Este lunes 12 de enero, el presidente de la Defensoría del Consumidor, Ricardo Salazar, informó sobre las inspecciones que se desarrollan en comercios a escala nacional en el marco de la Defensoría Escolar “Back to School”, una estrategia orientada a supervisar establecimientos dedicados a la venta de útiles escolares y equipos relacionados, con el objetivo de prevenir la publicidad engañosa y otras prácticas que puedan afectar el bolsillo de la población.
“Como Gobierno del Presidente Nayib Bukele estamos comprometidos en proteger la economía familiar en este retorno a clases, tanto para el sector público como el privado”, expresó Salazar, al detallar que los equipos de la institución se encuentran desplegados en todo el país para verificar el cumplimiento de la normativa de protección al consumidor.
El funcionario explicó que las inspecciones no se limitan únicamente a útiles escolares, sino que también incluyen equipos como computadoras y otros dispositivos tecnológicos. “Nuestro esfuerzo está encaminado a realizar verificaciones para evitar situaciones como la publicidad engañosa, asegurando que la información relacionada a ofertas y promociones sea clara y veraz”, añadió.
Salazar subrayó que la información brindada al consumidor debe ser precisa, especialmente en aspectos como precios visibles, condiciones de las promociones y términos de garantía de los productos. Asimismo, señaló que se han identificado casos en los que algunas librerías anuncian descuentos vinculados a la compra completa de la lista escolar, pero ciertos productos no están incluidos en los porcentajes ofrecidos, situaciones que ya están siendo atendidas por la institución.
El presidente de la Defensoría del Consumidor destacó además la implementación de monitoreos de precios, cuyos resultados están disponibles en el observatorio de útiles escolares, que reúne información de más de 6,500 productos. Este levantamiento, realizado recientemente, permite a la población conocer los precios de referencia y tomar decisiones de compra informadas.

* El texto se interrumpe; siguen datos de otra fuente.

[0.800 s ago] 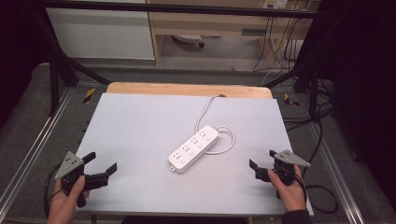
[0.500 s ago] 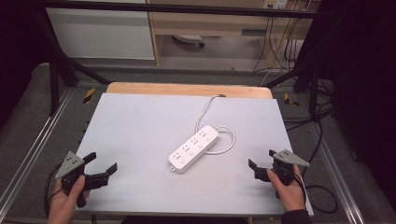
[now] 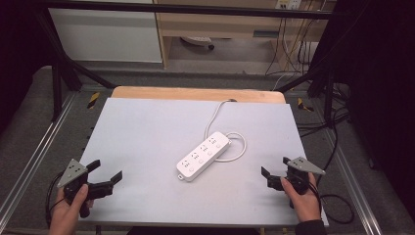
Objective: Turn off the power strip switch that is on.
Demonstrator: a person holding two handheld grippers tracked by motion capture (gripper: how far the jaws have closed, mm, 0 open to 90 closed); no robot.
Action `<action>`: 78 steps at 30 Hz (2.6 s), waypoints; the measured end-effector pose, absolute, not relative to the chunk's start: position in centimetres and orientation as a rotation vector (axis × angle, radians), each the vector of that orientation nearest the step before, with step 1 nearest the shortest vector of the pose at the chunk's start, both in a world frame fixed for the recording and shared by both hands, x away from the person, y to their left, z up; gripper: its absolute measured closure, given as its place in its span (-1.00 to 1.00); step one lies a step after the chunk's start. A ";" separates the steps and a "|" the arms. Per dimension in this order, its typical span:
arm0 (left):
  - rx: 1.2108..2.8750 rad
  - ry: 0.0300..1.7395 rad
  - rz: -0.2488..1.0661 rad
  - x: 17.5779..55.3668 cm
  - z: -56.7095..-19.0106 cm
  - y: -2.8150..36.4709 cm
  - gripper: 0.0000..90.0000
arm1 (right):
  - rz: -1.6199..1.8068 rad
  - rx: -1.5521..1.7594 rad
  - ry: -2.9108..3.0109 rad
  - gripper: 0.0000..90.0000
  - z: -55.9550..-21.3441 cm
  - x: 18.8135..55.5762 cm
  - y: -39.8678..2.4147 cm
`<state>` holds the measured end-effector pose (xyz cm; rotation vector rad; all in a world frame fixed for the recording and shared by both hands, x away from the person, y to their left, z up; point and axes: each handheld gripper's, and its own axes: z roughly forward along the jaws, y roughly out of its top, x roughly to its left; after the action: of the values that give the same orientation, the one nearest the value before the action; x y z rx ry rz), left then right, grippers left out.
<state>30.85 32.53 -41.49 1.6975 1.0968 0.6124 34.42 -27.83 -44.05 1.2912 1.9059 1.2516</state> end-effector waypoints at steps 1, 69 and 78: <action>1.697 1.097 0.612 30.9 -41.5 32.5 -0.88 | 1.252 1.291 1.906 -0.89 -44.0 34.4 -27.8; 1.723 1.102 0.606 30.9 -41.8 32.5 -0.88 | 1.426 1.161 1.891 -0.95 -35.9 37.6 -22.4; 1.723 1.103 0.601 30.9 -41.8 32.5 -0.88 | 1.444 1.153 1.896 -0.91 -35.4 38.6 -21.2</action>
<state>30.88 32.49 -41.80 1.7233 1.1033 0.6012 38.62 -21.20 -35.41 1.1528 1.8961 1.4441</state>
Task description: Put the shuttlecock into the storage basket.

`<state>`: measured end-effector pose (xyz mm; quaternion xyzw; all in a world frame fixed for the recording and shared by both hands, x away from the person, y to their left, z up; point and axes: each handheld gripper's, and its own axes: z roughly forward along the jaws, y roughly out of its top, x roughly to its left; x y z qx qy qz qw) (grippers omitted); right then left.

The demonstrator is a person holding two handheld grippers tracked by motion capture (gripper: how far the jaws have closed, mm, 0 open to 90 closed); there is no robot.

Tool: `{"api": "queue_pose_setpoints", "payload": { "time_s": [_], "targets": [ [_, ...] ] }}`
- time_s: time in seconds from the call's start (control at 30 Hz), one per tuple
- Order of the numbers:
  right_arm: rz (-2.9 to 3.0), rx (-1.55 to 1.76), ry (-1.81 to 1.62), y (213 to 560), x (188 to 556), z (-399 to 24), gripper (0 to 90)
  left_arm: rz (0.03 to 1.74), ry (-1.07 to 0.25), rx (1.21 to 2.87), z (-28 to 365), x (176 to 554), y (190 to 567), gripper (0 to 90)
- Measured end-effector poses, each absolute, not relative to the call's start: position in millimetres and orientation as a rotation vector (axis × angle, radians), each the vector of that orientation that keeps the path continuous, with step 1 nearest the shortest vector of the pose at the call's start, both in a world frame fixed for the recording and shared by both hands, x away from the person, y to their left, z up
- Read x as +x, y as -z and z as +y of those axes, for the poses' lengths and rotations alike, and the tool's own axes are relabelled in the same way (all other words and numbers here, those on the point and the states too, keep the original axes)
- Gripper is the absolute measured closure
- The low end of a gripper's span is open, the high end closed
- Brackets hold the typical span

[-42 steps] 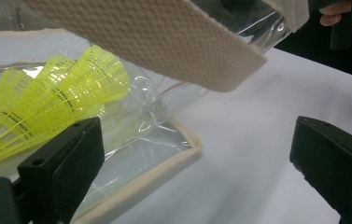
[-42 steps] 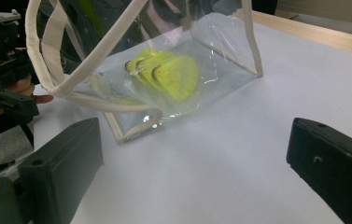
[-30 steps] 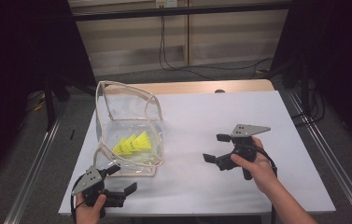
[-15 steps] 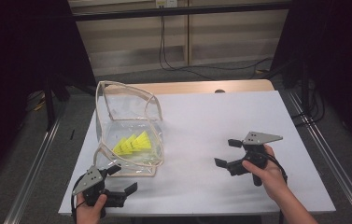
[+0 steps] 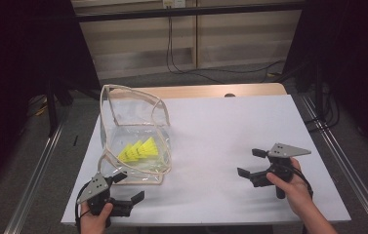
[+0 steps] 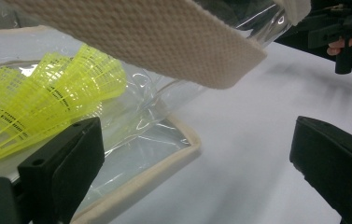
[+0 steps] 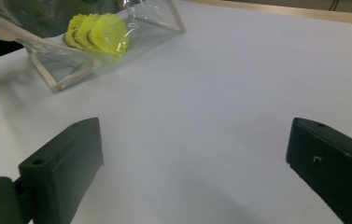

“Hemos detectado que un mismo producto puede tener diferencias de entre un 15 % y un 20 % de una librería a otra. Por ello, además de consultar el observatorio, recomendamos a los consumidores preguntar dentro del establecimiento por las diferentes opciones disponibles”, indicó Salazar, al señalar que en algunos casos se prioriza la venta de productos de mayor costo por acuerdos comerciales con determinadas marcas.
Finalmente, el titular de la Defensoría del Consumidor recordó que cualquier incremento en matrículas o mensualidades escolares debe contar con la aprobación de los padres de familia. En ese sentido, enfatizó que la Ley General de Educación establece la obligatoriedad de convocar a una asamblea de padres para aprobar dichos aumentos por mayoría.